20:47.
como eu poderia não ser perfeita quando fui feita da mesma matéria dos deuses?
a verdade é que eu passei anos tentando ser o que os outros desejavam, o que parecia ideal em comparação aos diversos modelos e nesse processo de ser alguém, esqueci que só posso atuar com precisão o meu próprio papel. está na minha pele como o lobo que tem em seu intimo: o coração de um caçador. empurrei o meu “eu” o mais fundo possível e sufoquei cada parte: a criança, a besta e com isso, acreditei que poderia calar tudo que me desagradavam - mas só fiz com que os defeitos ficassem barulhentos em minha cabeça. sem saber que a luz é sempre maior que a sombra. escondi tudo e apaguei a fogueira que havia no meu peito. e tudo ficou frio. uma neblina estabeleceu um lugar e nada crescia, apenas morria.
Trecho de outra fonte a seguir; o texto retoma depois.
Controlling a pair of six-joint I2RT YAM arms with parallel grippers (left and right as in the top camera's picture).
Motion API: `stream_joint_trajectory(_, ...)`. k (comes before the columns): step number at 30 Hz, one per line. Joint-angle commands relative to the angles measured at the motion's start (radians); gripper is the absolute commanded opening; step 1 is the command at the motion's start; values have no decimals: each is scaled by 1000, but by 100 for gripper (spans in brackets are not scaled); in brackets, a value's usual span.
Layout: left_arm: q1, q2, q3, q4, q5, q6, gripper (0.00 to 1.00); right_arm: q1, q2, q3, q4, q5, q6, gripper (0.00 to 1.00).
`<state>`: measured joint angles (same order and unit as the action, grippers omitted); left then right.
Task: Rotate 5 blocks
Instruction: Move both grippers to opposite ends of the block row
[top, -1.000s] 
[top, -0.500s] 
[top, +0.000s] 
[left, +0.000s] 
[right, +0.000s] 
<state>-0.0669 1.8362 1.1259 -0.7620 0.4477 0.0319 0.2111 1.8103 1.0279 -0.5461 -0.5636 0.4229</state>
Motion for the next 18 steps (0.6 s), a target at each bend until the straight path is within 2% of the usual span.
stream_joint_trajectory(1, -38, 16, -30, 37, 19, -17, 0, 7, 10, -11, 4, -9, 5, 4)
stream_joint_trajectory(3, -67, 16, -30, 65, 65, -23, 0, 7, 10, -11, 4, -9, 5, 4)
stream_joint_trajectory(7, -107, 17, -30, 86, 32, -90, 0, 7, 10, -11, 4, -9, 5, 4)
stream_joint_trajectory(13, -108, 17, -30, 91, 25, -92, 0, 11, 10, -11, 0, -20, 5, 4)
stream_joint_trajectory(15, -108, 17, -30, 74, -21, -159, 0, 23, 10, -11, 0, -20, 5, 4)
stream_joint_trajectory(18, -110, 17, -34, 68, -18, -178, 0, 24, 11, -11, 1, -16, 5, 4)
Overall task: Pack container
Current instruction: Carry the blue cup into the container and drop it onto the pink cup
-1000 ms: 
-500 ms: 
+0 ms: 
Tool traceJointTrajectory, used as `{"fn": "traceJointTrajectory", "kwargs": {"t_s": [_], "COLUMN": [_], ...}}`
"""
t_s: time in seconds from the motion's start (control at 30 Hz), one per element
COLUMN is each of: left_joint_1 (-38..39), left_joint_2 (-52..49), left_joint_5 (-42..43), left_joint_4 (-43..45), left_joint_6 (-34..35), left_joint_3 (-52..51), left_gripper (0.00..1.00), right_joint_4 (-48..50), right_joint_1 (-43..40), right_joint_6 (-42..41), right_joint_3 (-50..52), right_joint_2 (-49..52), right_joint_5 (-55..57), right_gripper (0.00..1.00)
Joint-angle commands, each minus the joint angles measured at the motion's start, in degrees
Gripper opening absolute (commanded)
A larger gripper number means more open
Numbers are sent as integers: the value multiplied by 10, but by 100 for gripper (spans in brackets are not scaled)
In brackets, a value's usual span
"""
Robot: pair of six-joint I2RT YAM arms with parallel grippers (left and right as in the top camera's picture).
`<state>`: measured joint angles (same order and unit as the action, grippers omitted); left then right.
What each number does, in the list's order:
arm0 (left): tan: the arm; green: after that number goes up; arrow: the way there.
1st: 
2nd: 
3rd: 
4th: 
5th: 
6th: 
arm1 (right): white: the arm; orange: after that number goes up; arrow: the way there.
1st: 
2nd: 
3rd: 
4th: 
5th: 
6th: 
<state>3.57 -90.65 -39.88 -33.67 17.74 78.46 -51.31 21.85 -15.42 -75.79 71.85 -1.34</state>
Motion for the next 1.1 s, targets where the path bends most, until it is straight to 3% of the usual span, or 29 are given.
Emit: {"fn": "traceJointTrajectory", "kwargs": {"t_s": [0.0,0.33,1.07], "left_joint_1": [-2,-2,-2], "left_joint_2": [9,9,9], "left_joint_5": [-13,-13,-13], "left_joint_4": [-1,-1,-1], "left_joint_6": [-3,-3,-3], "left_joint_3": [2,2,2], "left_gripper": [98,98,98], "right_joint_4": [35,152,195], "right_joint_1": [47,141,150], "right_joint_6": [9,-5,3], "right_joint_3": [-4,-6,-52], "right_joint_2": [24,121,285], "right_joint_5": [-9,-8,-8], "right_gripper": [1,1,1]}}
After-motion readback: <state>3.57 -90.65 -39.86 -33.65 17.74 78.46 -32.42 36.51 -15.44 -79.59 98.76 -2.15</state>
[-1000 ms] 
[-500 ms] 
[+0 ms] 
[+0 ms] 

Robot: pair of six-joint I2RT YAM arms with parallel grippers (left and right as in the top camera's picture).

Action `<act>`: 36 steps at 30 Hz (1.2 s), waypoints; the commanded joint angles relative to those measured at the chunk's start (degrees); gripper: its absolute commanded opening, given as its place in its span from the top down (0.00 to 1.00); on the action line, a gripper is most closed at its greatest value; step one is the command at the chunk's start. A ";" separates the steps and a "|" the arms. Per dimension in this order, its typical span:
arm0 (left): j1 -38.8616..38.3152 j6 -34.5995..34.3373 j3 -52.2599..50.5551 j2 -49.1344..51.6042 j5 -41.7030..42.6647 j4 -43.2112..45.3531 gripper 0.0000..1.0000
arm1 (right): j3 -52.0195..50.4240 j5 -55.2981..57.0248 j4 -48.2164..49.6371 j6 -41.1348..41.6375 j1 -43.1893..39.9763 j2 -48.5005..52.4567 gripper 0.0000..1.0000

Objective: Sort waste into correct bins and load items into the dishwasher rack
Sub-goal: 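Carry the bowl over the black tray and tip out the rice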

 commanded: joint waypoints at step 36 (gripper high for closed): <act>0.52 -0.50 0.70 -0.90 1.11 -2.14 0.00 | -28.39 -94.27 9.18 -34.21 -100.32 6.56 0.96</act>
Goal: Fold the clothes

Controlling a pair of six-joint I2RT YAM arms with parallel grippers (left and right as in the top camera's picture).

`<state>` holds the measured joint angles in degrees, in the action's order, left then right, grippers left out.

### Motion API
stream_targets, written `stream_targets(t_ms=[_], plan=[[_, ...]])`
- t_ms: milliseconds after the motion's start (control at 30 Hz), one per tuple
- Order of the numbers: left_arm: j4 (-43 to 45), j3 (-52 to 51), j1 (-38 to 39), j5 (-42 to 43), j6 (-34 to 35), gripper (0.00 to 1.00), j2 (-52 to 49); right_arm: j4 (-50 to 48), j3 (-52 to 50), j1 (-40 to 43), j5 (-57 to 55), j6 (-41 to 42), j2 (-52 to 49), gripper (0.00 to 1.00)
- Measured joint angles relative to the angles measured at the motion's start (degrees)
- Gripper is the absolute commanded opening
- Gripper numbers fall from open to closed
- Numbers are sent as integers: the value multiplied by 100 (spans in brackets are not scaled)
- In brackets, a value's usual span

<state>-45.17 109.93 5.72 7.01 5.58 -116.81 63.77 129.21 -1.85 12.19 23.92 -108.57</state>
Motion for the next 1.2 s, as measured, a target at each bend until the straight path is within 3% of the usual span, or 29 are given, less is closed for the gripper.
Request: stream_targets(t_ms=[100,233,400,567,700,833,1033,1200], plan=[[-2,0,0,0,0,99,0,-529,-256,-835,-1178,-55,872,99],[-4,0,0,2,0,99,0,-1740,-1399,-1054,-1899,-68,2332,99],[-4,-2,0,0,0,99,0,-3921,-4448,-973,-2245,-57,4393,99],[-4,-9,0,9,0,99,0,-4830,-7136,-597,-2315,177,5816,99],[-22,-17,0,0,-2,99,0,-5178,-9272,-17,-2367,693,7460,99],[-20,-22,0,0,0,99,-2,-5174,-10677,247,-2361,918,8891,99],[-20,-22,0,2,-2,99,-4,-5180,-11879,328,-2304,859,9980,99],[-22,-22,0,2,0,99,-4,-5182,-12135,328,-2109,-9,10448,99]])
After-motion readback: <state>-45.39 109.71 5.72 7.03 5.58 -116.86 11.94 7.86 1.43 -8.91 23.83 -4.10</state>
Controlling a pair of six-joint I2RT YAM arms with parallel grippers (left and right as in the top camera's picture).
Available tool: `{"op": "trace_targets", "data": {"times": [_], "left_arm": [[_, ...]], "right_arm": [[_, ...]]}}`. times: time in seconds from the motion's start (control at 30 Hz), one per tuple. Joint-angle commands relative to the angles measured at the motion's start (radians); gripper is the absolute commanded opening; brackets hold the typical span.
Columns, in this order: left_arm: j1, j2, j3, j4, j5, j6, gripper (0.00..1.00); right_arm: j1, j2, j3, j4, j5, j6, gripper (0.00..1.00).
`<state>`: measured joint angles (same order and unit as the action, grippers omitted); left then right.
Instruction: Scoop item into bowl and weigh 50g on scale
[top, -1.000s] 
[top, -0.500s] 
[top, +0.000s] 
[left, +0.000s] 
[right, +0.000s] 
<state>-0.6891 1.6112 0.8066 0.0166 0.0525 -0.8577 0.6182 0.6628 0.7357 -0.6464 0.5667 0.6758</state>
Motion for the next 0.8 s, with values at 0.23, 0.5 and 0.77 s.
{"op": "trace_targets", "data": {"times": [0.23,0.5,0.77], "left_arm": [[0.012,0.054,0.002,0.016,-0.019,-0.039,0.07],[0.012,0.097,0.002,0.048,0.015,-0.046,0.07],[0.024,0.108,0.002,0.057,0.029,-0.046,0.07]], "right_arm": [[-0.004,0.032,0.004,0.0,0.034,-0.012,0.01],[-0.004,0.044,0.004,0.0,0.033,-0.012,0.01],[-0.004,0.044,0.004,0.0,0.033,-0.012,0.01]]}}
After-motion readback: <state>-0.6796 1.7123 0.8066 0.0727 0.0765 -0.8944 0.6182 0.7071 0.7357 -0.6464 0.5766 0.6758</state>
só agora compreendi que: tudo que existe no escuro, existe na luz e vice-versa.
minhas qualidades só são visíveis por causa dos meus defeitos e estar consciente disso pode contribuir. o mundo inteiro tem uma sombra, porque só através dela sabemos que a luz. não precisamos agir com ambivalência, mas necessitamos ser transparentes quanto a dualidade que existe em nós. como a natureza poderia errar ao criar cada parte de nós? como a natureza poderia estar errada quando tudo é interconectado? e tudo é um e um é tudo?
nós somos seres cíclicos, somos seres de mudanças, somos seres de diversas facetas e isso mostra que estamos vivos. o permanente não existe ou está morto.
olhar para a própria escuridão e confrontá-la é essencial para compreender a sua luz também.